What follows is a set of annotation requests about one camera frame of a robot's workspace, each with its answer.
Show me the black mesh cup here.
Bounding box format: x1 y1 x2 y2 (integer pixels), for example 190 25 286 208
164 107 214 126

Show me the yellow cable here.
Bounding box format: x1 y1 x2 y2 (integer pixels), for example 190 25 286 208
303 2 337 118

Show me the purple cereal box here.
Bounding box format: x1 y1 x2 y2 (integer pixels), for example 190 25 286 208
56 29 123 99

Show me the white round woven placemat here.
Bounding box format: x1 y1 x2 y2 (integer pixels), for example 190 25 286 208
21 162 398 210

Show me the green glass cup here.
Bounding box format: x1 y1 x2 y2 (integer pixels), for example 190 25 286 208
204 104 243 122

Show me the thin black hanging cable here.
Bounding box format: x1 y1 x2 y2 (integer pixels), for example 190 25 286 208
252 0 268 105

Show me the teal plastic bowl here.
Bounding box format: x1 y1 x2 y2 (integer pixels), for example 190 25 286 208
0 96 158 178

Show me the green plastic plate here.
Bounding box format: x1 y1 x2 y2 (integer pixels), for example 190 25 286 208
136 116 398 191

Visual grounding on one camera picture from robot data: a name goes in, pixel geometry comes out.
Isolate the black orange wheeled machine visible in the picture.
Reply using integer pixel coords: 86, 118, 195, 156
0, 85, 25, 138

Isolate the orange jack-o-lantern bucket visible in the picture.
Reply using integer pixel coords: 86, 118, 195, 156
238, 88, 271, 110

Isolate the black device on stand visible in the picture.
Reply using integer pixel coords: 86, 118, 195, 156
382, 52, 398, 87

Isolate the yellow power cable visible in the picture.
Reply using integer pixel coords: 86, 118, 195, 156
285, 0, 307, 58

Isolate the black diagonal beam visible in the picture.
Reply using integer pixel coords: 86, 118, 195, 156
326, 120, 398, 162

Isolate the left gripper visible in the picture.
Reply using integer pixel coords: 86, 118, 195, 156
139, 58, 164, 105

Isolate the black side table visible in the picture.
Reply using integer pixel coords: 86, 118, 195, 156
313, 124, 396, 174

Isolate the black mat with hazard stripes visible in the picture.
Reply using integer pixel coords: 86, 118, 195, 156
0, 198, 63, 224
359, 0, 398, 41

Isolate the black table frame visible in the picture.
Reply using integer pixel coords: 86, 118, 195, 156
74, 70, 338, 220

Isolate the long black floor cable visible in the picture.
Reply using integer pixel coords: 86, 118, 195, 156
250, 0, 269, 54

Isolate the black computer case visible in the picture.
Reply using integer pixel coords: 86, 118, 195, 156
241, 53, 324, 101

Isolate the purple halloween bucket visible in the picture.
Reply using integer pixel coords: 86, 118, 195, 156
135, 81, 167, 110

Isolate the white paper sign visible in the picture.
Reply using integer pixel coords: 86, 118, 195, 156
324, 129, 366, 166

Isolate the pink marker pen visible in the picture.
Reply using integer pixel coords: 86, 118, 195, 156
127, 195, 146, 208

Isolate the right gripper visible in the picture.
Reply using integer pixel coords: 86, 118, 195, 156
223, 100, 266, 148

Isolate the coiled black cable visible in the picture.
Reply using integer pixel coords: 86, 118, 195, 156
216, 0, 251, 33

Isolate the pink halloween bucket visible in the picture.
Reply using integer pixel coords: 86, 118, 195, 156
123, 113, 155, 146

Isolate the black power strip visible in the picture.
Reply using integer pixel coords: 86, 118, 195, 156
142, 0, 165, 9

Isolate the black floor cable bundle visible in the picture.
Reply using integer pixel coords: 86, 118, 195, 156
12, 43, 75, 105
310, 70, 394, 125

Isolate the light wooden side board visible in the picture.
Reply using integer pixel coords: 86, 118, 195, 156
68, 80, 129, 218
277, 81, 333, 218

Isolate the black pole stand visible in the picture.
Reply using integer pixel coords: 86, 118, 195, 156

※ ※ ※

### INSTRUCTIONS TO FOLLOW
All entries must come back exactly as they were written.

### TASK RESULT
What follows is a set of annotation requests about one camera frame of a robot's workspace, each with its answer.
Show me the black mesh cup here.
Bounding box format: x1 y1 x2 y2 (integer pixels), for example 190 25 286 208
164 107 214 126

Show me the yellow cable here.
Bounding box format: x1 y1 x2 y2 (integer pixels), for example 190 25 286 208
303 2 337 118

Show me the purple cereal box here.
Bounding box format: x1 y1 x2 y2 (integer pixels), for example 190 25 286 208
56 29 123 99

Show me the white round woven placemat here.
Bounding box format: x1 y1 x2 y2 (integer pixels), for example 190 25 286 208
21 162 398 210

Show me the green glass cup here.
Bounding box format: x1 y1 x2 y2 (integer pixels), for example 190 25 286 208
204 104 243 122

Show me the thin black hanging cable here.
Bounding box format: x1 y1 x2 y2 (integer pixels), for example 190 25 286 208
252 0 268 105

Show me the teal plastic bowl here.
Bounding box format: x1 y1 x2 y2 (integer pixels), for example 190 25 286 208
0 96 158 178

Show me the green plastic plate here.
Bounding box format: x1 y1 x2 y2 (integer pixels), for example 190 25 286 208
136 116 398 191

Visual grounding on one camera picture from robot data: a name goes in, pixel geometry comes out.
Isolate the black orange wheeled machine visible in the picture.
Reply using integer pixel coords: 86, 118, 195, 156
0, 85, 25, 138

Isolate the orange jack-o-lantern bucket visible in the picture.
Reply using integer pixel coords: 86, 118, 195, 156
238, 88, 271, 110

Isolate the black device on stand visible in the picture.
Reply using integer pixel coords: 86, 118, 195, 156
382, 52, 398, 87

Isolate the yellow power cable visible in the picture.
Reply using integer pixel coords: 86, 118, 195, 156
285, 0, 307, 58

Isolate the black diagonal beam visible in the picture.
Reply using integer pixel coords: 86, 118, 195, 156
326, 120, 398, 162

Isolate the left gripper visible in the picture.
Reply using integer pixel coords: 86, 118, 195, 156
139, 58, 164, 105

Isolate the black side table visible in the picture.
Reply using integer pixel coords: 86, 118, 195, 156
313, 124, 396, 174

Isolate the black mat with hazard stripes visible in the picture.
Reply using integer pixel coords: 86, 118, 195, 156
0, 198, 63, 224
359, 0, 398, 41

Isolate the black table frame visible in the picture.
Reply using integer pixel coords: 86, 118, 195, 156
74, 70, 338, 220

Isolate the long black floor cable visible in the picture.
Reply using integer pixel coords: 86, 118, 195, 156
250, 0, 269, 54

Isolate the black computer case visible in the picture.
Reply using integer pixel coords: 86, 118, 195, 156
241, 53, 324, 101

Isolate the purple halloween bucket visible in the picture.
Reply using integer pixel coords: 86, 118, 195, 156
135, 81, 167, 110

Isolate the white paper sign visible in the picture.
Reply using integer pixel coords: 86, 118, 195, 156
324, 129, 366, 166

Isolate the pink marker pen visible in the picture.
Reply using integer pixel coords: 86, 118, 195, 156
127, 195, 146, 208

Isolate the right gripper visible in the picture.
Reply using integer pixel coords: 86, 118, 195, 156
223, 100, 266, 148

Isolate the coiled black cable visible in the picture.
Reply using integer pixel coords: 86, 118, 195, 156
216, 0, 251, 33

Isolate the pink halloween bucket visible in the picture.
Reply using integer pixel coords: 86, 118, 195, 156
123, 113, 155, 146

Isolate the black power strip visible in the picture.
Reply using integer pixel coords: 86, 118, 195, 156
142, 0, 165, 9

Isolate the black floor cable bundle visible in the picture.
Reply using integer pixel coords: 86, 118, 195, 156
12, 43, 75, 105
310, 70, 394, 125

Isolate the light wooden side board visible in the picture.
Reply using integer pixel coords: 86, 118, 195, 156
68, 80, 129, 218
277, 81, 333, 218

Isolate the black pole stand visible in the picture.
Reply using integer pixel coords: 86, 118, 195, 156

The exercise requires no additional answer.